Hdm

**Name of the Vulnerable Software and Affected Versions** Soft Serve versions prior to 0.7.5 **Description** The issue is related to Soft Serve passing all environment variables given by the client to git subprocesses, including variables that control program execution, such as `LD PRELOAD`. This can be exploited to execute arbitrary code by uploading a malicious shared object file to Soft Serve via Git LFS and referencing it in `LD PRELOAD` via a Soft Serve SSH session. For example, an attacker can use the `LD PRELOAD` variable to execute a shell by patching a shared library function called by git. **Recommendations** For versions prior to 0.7.5, update to version 0.7.5 or later to resolve the issue. As a temporary workaround, consider restricting access to the `LD PRELOAD` environment variable to minimize the risk of exploitation. Additionally, avoid using Git LFS to upload malicious files until the issue is resolved.

**Name of the Vulnerable Software and Affected Versions** Accellion File Transfer Appliance devices versions prior to FTA 9 11 210 **Description** A directory traversal issue exists in the template function in function.inc, allowing remote attackers to read arbitrary files by including a .. (dot dot) in the `statecode` cookie. **Recommendations** For versions prior to FTA 9 11 210, update to FTA 9 11 210 or later to resolve the issue.

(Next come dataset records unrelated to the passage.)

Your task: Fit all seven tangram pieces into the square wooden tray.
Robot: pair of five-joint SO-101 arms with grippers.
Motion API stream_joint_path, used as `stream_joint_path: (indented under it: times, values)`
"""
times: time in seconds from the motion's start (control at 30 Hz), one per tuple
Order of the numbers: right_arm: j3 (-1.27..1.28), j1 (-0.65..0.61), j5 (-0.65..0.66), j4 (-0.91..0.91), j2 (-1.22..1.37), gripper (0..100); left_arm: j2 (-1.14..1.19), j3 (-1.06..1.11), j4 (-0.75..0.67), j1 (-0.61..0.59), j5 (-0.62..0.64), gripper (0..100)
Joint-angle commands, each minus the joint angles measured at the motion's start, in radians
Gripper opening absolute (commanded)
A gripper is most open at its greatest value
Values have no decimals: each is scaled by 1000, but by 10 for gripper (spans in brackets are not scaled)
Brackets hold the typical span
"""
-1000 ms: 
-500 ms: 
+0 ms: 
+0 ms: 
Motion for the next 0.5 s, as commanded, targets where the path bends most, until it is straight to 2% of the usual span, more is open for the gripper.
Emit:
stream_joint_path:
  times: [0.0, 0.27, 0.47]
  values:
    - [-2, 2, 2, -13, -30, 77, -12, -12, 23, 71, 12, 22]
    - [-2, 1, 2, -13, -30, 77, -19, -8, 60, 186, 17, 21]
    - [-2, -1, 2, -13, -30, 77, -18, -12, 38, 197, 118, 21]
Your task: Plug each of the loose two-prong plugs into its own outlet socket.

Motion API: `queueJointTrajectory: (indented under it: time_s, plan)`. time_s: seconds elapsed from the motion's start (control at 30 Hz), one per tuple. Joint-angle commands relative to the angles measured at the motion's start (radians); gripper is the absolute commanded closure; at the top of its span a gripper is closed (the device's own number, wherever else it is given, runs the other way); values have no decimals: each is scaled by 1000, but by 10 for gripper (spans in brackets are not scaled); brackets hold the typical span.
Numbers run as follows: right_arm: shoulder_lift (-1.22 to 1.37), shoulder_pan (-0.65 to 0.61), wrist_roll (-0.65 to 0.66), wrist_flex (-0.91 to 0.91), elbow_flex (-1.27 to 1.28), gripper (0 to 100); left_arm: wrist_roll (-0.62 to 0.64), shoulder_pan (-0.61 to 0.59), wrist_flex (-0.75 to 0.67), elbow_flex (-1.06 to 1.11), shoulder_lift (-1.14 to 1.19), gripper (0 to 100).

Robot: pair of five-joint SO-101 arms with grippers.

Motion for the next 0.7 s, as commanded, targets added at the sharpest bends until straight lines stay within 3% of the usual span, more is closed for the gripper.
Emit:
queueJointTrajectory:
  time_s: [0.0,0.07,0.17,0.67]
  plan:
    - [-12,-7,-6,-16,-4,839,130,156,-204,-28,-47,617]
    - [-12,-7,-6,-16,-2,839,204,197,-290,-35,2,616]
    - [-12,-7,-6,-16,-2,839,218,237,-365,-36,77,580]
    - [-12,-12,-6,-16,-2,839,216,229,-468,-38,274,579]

**Name of the Vulnerable Software and Affected Versions** Accellion File Transfer Appliance versions prior to FTA 9 11 210 **Description** The issue allows remote attackers to execute arbitrary code via shell metacharacters in the `oauth token` parameter. **Recommendations** For Accellion File Transfer Appliance versions prior to FTA 9 11 210, update to version FTA 9 11 210 or later to resolve the issue. As a temporary workaround, consider restricting access to the `oauth token` parameter to minimize the risk of exploitation.

**Name of the Vulnerable Software and Affected Versions** GNU Wget versions prior to 1.16 **Description** The issue allows remote FTP servers to write to arbitrary files and execute arbitrary code when recursion is enabled, through a LIST response that references the same filename within two entries, one of which indicates that the filename is for a symlink. This can lead to a violation of confidentiality, integrity, and availability of protected information. The exploitation can be carried out remotely. **Recommendations** For GNU Wget versions prior to 1.16, consider disabling recursion to minimize the risk of exploitation until a patch is available. Restrict access to arbitrary files to prevent potential code execution.

**Name of the Vulnerable Software and Affected Versions** Novell eDirectory version 8.8.5 **Description** The issue concerns the dhost web service, which uses a predictable session cookie. This predictability makes it easier for remote attackers to hijack sessions by modifying the cookie. **Recommendations** For Novell eDirectory version 8.8.5, consider regenerating session cookies with a more secure, unpredictable algorithm to prevent session hijacking. As a temporary workaround, restrict access to the dhost web service to minimize the risk of exploitation.

**Name of the Vulnerable Software and Affected Versions** Microsoft Internet Explorer 6 on Windows XP SP2 **Description** The issue is caused by an integer overflow when a 0x7fffffff argument is passed to the setSlice method on a WebViewFolderIcon ActiveX object, leading to an invalid memory copy. This could allow remote attackers to cause a denial of service or execute arbitrary code. A remote code execution vulnerability exists in Windows Shell due to improper validation of input parameters when invoked by the WebViewFolderIcon ActiveX control. An attacker could exploit this by hosting a specially crafted web site or sending a specially crafted e-mail message, potentially taking complete control of an affected system. **Recommendations** For Microsoft Internet Explorer 6 on Windows XP SP2, update to a newer version to mitigate the risk. As a temporary workaround, consider disabling the WebViewFolderIcon ActiveX control until a patch is available. Restrict access to web sites that could potentially exploit this vulnerability to minimize the risk of exploitation.